> What to do: Reproduce the records below in their entirety, exactly as shown.

> Data provided:
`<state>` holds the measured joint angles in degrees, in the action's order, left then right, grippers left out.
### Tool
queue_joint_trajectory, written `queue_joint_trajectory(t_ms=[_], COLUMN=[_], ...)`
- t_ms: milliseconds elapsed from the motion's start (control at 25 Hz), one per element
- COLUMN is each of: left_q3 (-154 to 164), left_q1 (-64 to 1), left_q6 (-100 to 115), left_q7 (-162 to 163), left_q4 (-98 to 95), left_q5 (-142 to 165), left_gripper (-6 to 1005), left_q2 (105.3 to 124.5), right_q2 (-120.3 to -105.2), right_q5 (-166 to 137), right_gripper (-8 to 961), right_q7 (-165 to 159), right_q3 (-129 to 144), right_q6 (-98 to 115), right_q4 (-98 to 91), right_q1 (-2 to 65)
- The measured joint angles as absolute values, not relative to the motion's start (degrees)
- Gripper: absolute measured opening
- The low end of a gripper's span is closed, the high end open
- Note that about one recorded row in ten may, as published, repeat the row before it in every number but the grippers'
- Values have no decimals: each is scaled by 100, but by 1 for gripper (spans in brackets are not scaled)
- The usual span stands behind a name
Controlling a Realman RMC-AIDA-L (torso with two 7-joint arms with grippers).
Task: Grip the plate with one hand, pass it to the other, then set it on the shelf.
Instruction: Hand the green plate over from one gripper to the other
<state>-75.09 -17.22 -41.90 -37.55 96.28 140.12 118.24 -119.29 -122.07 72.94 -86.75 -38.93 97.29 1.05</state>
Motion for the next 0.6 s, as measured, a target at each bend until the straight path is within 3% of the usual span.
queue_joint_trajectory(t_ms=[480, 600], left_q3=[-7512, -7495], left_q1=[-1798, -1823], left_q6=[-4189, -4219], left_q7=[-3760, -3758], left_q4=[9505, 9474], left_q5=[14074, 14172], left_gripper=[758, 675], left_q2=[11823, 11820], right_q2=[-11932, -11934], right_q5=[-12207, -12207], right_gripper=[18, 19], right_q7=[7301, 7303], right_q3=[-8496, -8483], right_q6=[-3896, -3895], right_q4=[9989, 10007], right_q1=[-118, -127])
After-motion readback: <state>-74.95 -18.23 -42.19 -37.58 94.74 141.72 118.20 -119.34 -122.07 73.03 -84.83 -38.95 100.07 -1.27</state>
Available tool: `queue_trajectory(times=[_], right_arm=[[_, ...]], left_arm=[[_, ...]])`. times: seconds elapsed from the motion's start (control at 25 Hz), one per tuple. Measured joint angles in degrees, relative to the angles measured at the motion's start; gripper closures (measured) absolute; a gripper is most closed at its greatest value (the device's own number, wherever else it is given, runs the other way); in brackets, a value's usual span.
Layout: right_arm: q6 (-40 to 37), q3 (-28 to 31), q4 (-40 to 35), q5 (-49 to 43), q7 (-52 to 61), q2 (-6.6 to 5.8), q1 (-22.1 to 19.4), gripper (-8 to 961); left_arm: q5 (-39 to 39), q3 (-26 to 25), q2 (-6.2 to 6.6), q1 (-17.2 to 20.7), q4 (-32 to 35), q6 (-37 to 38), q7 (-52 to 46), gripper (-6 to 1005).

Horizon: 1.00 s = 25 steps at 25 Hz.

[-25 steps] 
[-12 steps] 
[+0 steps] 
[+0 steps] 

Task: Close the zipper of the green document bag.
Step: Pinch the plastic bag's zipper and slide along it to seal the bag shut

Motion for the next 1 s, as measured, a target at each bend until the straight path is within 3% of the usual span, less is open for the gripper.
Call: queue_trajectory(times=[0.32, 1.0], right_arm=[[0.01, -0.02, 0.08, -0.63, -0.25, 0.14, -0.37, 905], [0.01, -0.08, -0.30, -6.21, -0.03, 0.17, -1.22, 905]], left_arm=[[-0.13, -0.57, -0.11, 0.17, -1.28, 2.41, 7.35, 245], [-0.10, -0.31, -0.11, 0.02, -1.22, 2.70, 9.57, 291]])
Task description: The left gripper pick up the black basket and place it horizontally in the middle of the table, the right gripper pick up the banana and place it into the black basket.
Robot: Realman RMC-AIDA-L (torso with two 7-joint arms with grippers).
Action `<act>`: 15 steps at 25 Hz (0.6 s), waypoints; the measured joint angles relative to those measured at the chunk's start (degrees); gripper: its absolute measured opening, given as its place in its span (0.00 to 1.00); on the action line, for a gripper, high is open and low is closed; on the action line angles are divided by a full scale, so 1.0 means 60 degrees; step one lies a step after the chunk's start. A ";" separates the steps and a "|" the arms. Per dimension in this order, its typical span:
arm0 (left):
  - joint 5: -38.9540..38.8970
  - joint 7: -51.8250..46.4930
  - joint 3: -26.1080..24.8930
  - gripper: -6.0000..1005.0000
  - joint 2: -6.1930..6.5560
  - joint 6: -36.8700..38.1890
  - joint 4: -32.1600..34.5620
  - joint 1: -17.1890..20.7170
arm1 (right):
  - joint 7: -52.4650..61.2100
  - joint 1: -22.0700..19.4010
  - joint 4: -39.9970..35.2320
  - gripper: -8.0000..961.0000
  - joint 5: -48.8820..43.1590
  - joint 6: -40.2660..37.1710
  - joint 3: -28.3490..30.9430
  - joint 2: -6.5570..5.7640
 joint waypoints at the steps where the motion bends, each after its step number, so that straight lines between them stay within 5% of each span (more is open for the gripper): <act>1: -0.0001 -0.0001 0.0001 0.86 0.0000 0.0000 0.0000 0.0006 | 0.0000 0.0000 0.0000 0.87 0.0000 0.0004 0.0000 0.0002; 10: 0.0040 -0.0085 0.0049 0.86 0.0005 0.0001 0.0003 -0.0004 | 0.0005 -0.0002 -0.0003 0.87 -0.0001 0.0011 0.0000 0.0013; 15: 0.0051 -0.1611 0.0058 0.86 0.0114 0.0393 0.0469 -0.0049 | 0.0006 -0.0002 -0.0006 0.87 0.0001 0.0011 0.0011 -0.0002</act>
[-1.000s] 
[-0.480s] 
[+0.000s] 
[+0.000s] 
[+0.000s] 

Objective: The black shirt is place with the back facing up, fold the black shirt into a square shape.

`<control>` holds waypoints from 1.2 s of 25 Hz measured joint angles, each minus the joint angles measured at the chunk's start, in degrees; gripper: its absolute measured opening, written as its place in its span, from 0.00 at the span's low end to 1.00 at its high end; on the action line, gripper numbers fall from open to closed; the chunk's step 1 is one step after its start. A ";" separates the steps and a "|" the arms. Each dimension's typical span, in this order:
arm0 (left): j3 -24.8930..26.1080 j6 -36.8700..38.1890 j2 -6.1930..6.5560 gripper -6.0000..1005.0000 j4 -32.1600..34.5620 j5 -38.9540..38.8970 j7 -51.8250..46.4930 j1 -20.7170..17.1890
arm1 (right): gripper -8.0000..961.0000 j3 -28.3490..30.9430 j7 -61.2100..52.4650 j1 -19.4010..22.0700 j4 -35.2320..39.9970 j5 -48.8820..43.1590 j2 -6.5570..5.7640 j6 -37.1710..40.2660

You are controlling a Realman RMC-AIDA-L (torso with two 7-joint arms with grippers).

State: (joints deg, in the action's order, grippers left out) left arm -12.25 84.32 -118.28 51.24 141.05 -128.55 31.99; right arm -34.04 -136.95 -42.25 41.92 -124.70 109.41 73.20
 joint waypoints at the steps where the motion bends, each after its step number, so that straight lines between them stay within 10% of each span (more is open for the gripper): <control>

> Solution for this task:
`<state>` holds the measured joint angles in degrees, in the action's order, left then right, grippers left out.
### Tool
queue_joint_trajectory, written `queue_joint_trajectory(t_ms=[_], COLUMN=[_], ...)`
- t_ms: milliseconds elapsed from the motion's start (control at 25 Hz), one per element
- COLUMN is each of: left_q3 (-154 to 164), left_q1 (-64 to 1), left_q6 (-100 to 115), left_q7 (-162 to 163), left_q4 (-98 to 95), left_q5 (-142 to 165), left_gripper (-6 to 1005), left_q2 (105.3 to 124.5), right_q2 (-120.3 to -105.2), right_q5 (-166 to 137), right_gripper (-8 to 961), right_q7 (-165 to 159), right_q3 (-129 to 144), right_q6 (-98 to 115), right_q4 (-98 to 91), right_q1 (-2 to 65)
- The measured joint angles as absolute values, not relative to the motion's start (degrees)
- Gripper: absolute measured opening
- The low end of a gripper's span is closed, the high end open
- Note that about one recorded row in ten may, as published, repeat the row before it in every number but the grippers'
- Values have no decimals: each is scaled by 100, but by 1 for gripper (spans in brackets are not scaled)
- The usual span stands behind a name
Controlling a Realman RMC-AIDA-L (torso with two 7-joint arms with grippers).
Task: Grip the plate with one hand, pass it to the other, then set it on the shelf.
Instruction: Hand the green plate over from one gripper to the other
<state>-75.09 -17.22 -41.90 -37.55 96.28 140.12 118.24 -119.29 -122.07 72.94 -86.75 -38.93 97.29 1.05</state>
Motion for the next 0.6 s, as measured, a target at each bend until the straight path is within 3% of the usual span.
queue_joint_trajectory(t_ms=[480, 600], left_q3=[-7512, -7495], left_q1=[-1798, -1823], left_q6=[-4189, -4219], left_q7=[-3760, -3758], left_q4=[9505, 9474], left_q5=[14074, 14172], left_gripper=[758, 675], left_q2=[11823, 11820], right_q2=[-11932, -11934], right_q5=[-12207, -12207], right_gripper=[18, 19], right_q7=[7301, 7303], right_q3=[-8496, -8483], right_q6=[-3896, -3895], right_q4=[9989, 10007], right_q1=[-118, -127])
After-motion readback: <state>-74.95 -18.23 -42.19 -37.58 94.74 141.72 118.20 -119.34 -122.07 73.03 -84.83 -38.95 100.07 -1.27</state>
Available tool: `queue_trajectory(times=[_], right_arm=[[_, ...]], left_arm=[[_, ...]])`. times: seconds elapsed from the motion's start (control at 25 Hz), one per tuple. Measured joint angles in degrees, relative to the angles measured at the motion's start; gripper closures (measured) absolute; a gripper is most closed at its greatest value (the device's own number, wherever else it is given, runs the other way); in brackets, a value's usual span.
Layout: right_arm: q6 (-40 to 37), q3 (-28 to 31), q4 (-40 to 35), q5 (-49 to 43), q7 (-52 to 61), q2 (-6.6 to 5.8), q1 (-22.1 to 19.4), gripper (-8 to 961); left_arm: q5 (-39 to 39), q3 (-26 to 25), q2 (-6.2 to 6.6), q1 (-17.2 to 20.7), q4 (-32 to 35), q6 (-37 to 38), q7 (-52 to 46), gripper (-6 to 1005).

Horizon: 1.00 s = 25 steps at 25 Hz.

[-25 steps] 
[-12 steps] 
[+0 steps] 
[+0 steps] 

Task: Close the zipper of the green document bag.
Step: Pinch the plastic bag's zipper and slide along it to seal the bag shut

Motion for the next 1 s, as measured, a target at each bend until the straight path is within 3% of the usual span, less is open for the gripper.
Call: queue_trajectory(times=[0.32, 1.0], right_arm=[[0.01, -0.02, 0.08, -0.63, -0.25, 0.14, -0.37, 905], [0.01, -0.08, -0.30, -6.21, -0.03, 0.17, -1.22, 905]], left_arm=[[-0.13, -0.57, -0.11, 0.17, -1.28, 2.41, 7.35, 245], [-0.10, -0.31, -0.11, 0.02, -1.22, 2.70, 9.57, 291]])
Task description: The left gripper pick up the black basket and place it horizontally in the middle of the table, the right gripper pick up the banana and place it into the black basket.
Robot: Realman RMC-AIDA-L (torso with two 7-joint arms with grippers).
Action `<act>`: 15 steps at 25 Hz (0.6 s), waypoints; the measured joint angles relative to those measured at the chunk's start (degrees); gripper: its absolute measured opening, given as its place in its span (0.00 to 1.00); on the action line, for a gripper, high is open and low is closed; on the action line angles are divided by a full scale, so 1.0 means 60 degrees; step one lies a step after the chunk's start. A ";" separates the steps and a "|" the arms. Per dimension in this order, its typical span:
arm0 (left):
  - joint 5: -38.9540..38.8970
  - joint 7: -51.8250..46.4930
  - joint 3: -26.1080..24.8930
  - gripper: -6.0000..1005.0000
  - joint 2: -6.1930..6.5560
  - joint 6: -36.8700..38.1890
  - joint 4: -32.1600..34.5620
  - joint 1: -17.1890..20.7170
arm1 (right):
  - joint 7: -52.4650..61.2100
  - joint 1: -22.0700..19.4010
  - joint 4: -39.9970..35.2320
  - gripper: -8.0000..961.0000
  - joint 5: -48.8820..43.1590
  - joint 6: -40.2660..37.1710
  - joint 3: -28.3490..30.9430
  - joint 2: -6.5570..5.7640
 joint waypoints at the steps where the motion bends, each after its step number, so that straight lines between them stay within 5% of each span (more is open for the gripper): <act>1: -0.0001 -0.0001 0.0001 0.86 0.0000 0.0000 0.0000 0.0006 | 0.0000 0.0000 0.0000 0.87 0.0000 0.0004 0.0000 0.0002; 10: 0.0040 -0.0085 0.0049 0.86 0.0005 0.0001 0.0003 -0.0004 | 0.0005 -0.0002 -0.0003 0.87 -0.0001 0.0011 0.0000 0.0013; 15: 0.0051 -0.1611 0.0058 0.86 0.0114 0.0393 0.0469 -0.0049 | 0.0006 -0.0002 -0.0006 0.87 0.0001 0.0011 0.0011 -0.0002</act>
[-1.000s] 
[-0.480s] 
[+0.000s] 
[+0.000s] 
[+0.000s] 

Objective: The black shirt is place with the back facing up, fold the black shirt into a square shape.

`<control>` holds waypoints from 1.2 s of 25 Hz measured joint angles, each minus the joint angles measured at the chunk's start, in degrees; gripper: its absolute measured opening, written as its place in its span, from 0.00 at the span's low end to 1.00 at its high end; on the action line, gripper numbers fall from open to closed; the chunk's step 1 is one step after its start. A ";" separates the steps and a "|" the arms. Each dimension's typical span, in this order:
arm0 (left): j3 -24.8930..26.1080 j6 -36.8700..38.1890 j2 -6.1930..6.5560 gripper -6.0000..1005.0000 j4 -32.1600..34.5620 j5 -38.9540..38.8970 j7 -51.8250..46.4930 j1 -20.7170..17.1890
arm1 (right): gripper -8.0000..961.0000 j3 -28.3490..30.9430 j7 -61.2100..52.4650 j1 -19.4010..22.0700 j4 -35.2320..39.9970 j5 -48.8820..43.1590 j2 -6.5570..5.7640 j6 -37.1710..40.2660

You are controlling a Realman RMC-AIDA-L (torso with two 7-joint arms with grippers).

State: (joints deg, in the action's order, grippers left out) left arm -12.25 84.32 -118.28 51.24 141.05 -128.55 31.99; right arm -34.04 -136.95 -42.25 41.92 -124.70 109.41 73.20
 joint waypoints at the steps where the motion bends, each after its step number, so that straight lines between them stay within 10% of each span (more is open for the gripper): <control>

This exercise calls for no further output.